Amazon is presenting one of the clearest internal examples yet of how an AI assistant can change routine software maintenance. CEO Andy Jassy says Amazon Q helped the company speed up Java upgrades that usually take development teams significant time but rarely get attention from users.
The headline claim is large: Amazon estimates the work saved about 4,500 developer years. The company also links the updates to better security, lower infrastructure costs, and estimated yearly efficiency gains of $260 million.
Why Java upgrades often get delayed
Jassy described core software updates as work that is both necessary and easy to postpone. They do not add visible new features. They usually do not create an obvious change in the user experience. For developers, that can make them feel less urgent than building something new.
That does not mean the work is optional. Updating core software keeps applications closer to current versions and can reduce technical drag over time. In Amazon's case, the task at the center of the example was moving Java applications to newer versions, including Java 17.
Before Amazon Q was applied to this work, Jassy said the average upgrade took about 50 developer days per application. With the new code transformation feature, he said the same kind of upgrade could be completed in just a few hours.

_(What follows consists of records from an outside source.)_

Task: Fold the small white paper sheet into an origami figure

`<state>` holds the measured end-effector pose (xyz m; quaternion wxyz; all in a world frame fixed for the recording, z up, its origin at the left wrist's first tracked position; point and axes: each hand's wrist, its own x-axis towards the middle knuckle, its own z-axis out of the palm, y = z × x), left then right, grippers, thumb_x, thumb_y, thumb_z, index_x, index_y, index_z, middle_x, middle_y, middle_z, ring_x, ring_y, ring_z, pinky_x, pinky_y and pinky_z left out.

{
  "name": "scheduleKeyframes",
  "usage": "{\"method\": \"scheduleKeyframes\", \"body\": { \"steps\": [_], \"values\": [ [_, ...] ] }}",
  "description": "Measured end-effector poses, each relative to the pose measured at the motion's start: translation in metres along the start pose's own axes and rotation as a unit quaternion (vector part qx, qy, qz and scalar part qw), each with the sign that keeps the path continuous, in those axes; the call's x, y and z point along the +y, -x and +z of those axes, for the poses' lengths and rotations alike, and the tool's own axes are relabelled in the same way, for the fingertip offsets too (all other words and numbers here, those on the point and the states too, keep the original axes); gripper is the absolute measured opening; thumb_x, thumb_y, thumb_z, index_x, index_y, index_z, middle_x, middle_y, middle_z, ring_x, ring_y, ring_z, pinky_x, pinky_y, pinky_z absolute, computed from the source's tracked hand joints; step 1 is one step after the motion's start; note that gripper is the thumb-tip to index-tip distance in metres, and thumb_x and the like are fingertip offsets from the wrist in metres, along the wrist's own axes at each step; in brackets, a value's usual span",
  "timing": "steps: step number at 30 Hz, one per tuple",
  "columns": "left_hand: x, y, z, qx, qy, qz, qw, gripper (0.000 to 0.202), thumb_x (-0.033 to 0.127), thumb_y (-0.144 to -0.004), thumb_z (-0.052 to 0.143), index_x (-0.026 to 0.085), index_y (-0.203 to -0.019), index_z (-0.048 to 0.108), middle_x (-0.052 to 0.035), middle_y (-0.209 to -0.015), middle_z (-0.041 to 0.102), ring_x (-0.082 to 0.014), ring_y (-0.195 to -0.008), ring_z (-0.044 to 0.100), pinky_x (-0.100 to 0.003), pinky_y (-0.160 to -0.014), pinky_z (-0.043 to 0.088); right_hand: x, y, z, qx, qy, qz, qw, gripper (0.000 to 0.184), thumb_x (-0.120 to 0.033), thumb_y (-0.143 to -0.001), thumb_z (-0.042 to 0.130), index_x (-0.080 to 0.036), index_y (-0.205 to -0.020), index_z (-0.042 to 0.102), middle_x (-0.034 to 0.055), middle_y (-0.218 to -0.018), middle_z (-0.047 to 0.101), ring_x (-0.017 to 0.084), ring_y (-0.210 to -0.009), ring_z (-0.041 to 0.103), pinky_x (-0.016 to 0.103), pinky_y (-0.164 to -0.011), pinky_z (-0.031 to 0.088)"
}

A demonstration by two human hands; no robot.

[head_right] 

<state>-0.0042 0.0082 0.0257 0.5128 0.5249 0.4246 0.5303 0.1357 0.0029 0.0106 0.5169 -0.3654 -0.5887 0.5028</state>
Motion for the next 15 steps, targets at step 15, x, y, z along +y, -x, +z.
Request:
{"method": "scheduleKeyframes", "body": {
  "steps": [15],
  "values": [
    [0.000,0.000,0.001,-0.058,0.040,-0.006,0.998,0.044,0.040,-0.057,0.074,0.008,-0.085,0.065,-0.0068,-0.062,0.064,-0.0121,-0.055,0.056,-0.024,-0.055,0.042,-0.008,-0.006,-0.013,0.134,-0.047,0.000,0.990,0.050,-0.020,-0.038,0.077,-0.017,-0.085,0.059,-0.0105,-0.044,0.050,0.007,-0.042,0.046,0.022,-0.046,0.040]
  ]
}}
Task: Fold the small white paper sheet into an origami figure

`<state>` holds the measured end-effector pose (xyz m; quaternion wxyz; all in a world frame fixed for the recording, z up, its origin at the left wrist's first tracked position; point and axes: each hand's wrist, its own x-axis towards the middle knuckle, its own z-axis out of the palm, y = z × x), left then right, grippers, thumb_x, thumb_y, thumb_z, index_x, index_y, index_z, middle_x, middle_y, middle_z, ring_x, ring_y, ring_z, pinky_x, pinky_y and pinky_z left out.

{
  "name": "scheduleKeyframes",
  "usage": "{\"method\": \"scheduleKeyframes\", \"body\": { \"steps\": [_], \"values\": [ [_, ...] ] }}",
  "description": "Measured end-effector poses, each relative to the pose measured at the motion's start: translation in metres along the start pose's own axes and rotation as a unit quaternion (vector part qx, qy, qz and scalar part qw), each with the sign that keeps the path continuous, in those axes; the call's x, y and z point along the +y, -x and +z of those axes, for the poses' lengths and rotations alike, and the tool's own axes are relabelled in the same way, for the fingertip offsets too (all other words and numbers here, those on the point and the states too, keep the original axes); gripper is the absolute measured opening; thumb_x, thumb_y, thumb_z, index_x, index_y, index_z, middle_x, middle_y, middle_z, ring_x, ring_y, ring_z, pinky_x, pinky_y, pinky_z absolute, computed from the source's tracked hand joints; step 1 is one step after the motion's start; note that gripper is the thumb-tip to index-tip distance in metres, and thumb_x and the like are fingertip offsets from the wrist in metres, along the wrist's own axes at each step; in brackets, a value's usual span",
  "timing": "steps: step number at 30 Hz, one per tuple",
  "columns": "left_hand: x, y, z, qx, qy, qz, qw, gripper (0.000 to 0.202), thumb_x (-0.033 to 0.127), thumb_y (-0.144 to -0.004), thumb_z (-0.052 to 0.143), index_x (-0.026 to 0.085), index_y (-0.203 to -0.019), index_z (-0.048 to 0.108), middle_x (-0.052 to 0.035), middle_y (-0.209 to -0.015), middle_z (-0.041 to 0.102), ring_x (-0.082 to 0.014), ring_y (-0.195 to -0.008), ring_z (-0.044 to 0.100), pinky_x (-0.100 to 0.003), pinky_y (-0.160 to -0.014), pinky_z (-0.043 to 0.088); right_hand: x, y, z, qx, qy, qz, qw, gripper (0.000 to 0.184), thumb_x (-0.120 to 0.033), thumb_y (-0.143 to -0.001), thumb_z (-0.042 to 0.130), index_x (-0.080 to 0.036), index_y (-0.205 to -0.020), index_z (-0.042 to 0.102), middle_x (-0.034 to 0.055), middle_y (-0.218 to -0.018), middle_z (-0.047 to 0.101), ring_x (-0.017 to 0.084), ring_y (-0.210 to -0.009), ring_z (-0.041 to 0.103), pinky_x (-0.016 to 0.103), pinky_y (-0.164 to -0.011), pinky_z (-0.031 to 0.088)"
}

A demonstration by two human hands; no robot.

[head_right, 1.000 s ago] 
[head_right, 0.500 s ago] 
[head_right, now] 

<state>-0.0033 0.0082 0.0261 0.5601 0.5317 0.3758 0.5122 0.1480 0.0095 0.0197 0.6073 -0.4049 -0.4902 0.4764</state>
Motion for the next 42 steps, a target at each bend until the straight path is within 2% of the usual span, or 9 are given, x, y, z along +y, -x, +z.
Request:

That difference matters because maintenance work compounds across a large software organization. A task that looks manageable for one application can become a major backlog when repeated across many production systems. Amazon's claim is that AI changed the economics of that backlog.
What Amazon Q Code Transformation does
Amazon Q Code Transformation is the feature Jassy highlighted for software development. According to the source article, it analyzes existing code, suggests changes, and implements them.
The work described is not limited to a simple version bump. Amazon Q Code Transformation can update package dependencies, revise outdated and inefficient code, and integrate security practices. That makes it relevant to the kind of maintenance that often requires careful review across multiple parts of an application.
In plain language, the tool is being used to move old application code toward a newer baseline. It looks at what exists, proposes the modifications needed, and carries out those changes. Developers still have to decide whether the generated work is acceptable, but the goal is to compress the time spent on repetitive upgrade steps.
The example also shows why code transformation is different from using AI only to generate new snippets. Here, the business value comes from changing existing production systems. That is usually more sensitive than starting from a blank file, because the code already supports running applications.
The numbers Amazon is reporting
Amazon says the impact became visible over six months. During that period, the company updated over half its Java production systems to newer versions much faster and with less effort.
Several figures stand out from Jassy's account:
- Average time to upgrade an app to Java 17 fell from about 50 developer days to a few hours.
- Amazon estimates the work saved about 4,500 developer years.
- Developers used 79 percent of Amazon Q's auto-generated code reviews without changes.
- Jassy said the updates helped improve security and lower infrastructure costs.
- Amazon estimates yearly efficiency gains of $260 million.
The 79 percent figure is especially important because it points to developer acceptance of AI-generated output. If most generated changes required heavy rewriting, the value would be lower. In Amazon's telling, developers used a large share of the generated code reviews as they were.
Still, the numbers should be read as Amazon's own estimates. Jassy is also promoting a product his company sells. That does not make the example meaningless, but it does mean the claims should be understood as coming from Amazon rather than from a neutral study.
What this says about AI in software work
Jassy sees the result as evidence that large companies can use AI to create major efficiency gains in core software maintenance. For Amazon, he called the result a "game changer." The reason is straightforward: maintenance work that once consumed large amounts of developer time was compressed into a much shorter workflow.
The case also highlights a practical area where AI may be easier to evaluate than more open-ended coding tasks. A Java upgrade has a clear target: the application must move to a newer version and continue to function. The work may be tedious, but the desired outcome is concrete.
That makes AI code transformation a useful test case. It is not only about whether an assistant can write code. It is about whether it can help teams clear work that they already know they need to do, but often delay because it competes with feature development.
At the same time, the source article notes that criticism of AI-generated code remains unresolved. Some critics argue that AI code can create more work than it solves. The long-term effect of AI on coding will be clearer only when neutral long-term studies are available.
For now, Amazon's example is a strong company-reported signal, not a final verdict. If the savings are close to what Jassy claims, the impact is substantial. Even if the real savings are much smaller, the scale of the reported improvement suggests why software teams are paying attention to AI-assisted maintenance.
The bigger takeaway
The Amazon Q example is not about replacing a glamorous part of software development. It is about compressing a necessary, repetitive, and often postponed task. That may be where AI assistants can show immediate value inside large codebases.
For organizations with many production systems, routine upgrades are not small chores. They affect security, infrastructure costs, and the amount of developer time available for other work. Amazon's claim is that Amazon Q changed that equation for Java upgrades at significant scale.
The unanswered question is how broadly that result applies beyond Amazon's own environment and Amazon's own reporting. The claim is still worth watching because it frames AI coding tools around measurable maintenance outcomes rather than vague productivity promises.